METHUSELAH ARCHIVE SOURCES / HAUSER-MOLASSES-LIBEL-1951-II

United States v. 8 Cartons, Containing Plantation 'The Original' Etc., Molasses

primary document · 1951
type:primary document
year:1951
citation:United States v. 8 Cartons, Containing Plantation 'The Original' Etc., Molasses, 103 F. Supp. 626 (W.D.N.Y. 1951), decided 2 August 1951.
LINK
https://www.courtlistener.com/opinion/1469034/united-states-v-8-cartons-containing-plantation-the-original-etc/
SUMMARY
Federal district court opinion (W.D.N.Y., same docket family as the companion source hauser-molasses-libel-1951-i, decided 2 August 1951), located via the CourtListener search API and read via a proxy fetch of the CourtListener opinion page (a direct automated fetch of courtlistener.com returns HTTP 202 with an empty body, so no verbatim text from this opinion is quoted in the bundle; facts are paraphrased only). Facts: the government's libel targeted 25 copies of Look Younger, Live Longer seized as unlawful 'labeling' for 'Plantation' blackstrap molasses. The court found that the 'customary practice' at Nature Food Centres, in response to an in-store invitation to 'come in for full information,' was for staff to hand a prospective molasses buyer a copy of the book, and that the government alleged the book's claims (added youthful years; correcting vitamin deficiency; relief from menopausal complaints and other ailments) functioned as the product's labeling. The publisher's motions to dismiss (arguing the book was not 'labeling' and that seizure violated freedom of the press) were DENIED, allowing this libel to proceed. The opinion is a ruling on the legal definition of 'labeling' under the Federal Food, Drug, and Cosmetic Act; it does not adjudicate the truth or falsity of Hauser's dietary claims.
NOTES

The companion 1951 opinion to hauser-molasses-libel-1951-i, this ruling (2 August 1951) concerns a different, later shipment tied to the same point-of-sale scheme: Nature Food Centres invited customers to “come in for full information” beside displays of “Plantation” blackstrap molasses, and it was the store’s “customary practice” to hand a prospective buyer a copy of Look Younger, Live Longer in response.
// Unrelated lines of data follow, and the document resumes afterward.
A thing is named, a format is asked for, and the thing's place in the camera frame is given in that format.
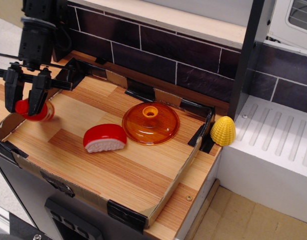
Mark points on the cardboard fence with black tape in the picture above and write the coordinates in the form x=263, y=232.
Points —
x=150, y=187

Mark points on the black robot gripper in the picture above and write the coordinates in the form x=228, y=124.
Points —
x=38, y=41

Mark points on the orange transparent pot lid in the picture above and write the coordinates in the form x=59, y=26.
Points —
x=150, y=123

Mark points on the white appliance with vent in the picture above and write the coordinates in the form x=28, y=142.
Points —
x=289, y=23

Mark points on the black control panel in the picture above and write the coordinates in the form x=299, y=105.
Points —
x=69, y=225

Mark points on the black vertical post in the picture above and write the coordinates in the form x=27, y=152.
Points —
x=256, y=32

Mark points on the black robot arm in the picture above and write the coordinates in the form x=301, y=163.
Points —
x=44, y=9

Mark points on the yellow toy corn piece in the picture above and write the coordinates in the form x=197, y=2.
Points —
x=223, y=132

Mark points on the red white toy sushi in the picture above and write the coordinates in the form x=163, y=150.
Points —
x=104, y=137

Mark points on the red yellow hot sauce bottle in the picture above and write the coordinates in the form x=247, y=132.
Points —
x=46, y=114

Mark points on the white dish drying rack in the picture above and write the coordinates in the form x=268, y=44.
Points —
x=267, y=162
The government’s libel treated the book, so distributed, as the product’s unlawful “labeling,” carrying claims that the molasses would add youthful years and relieve various common complaints. Unlike the companion action, the publisher’s motions to dismiss here were denied, and the libel was allowed to proceed. The bundle treats this as a documented federal regulatory action targeting the commercial use of Hauser’s book, not as a judicial finding on the medical merits of his dietary claims, which the opinion does not reach.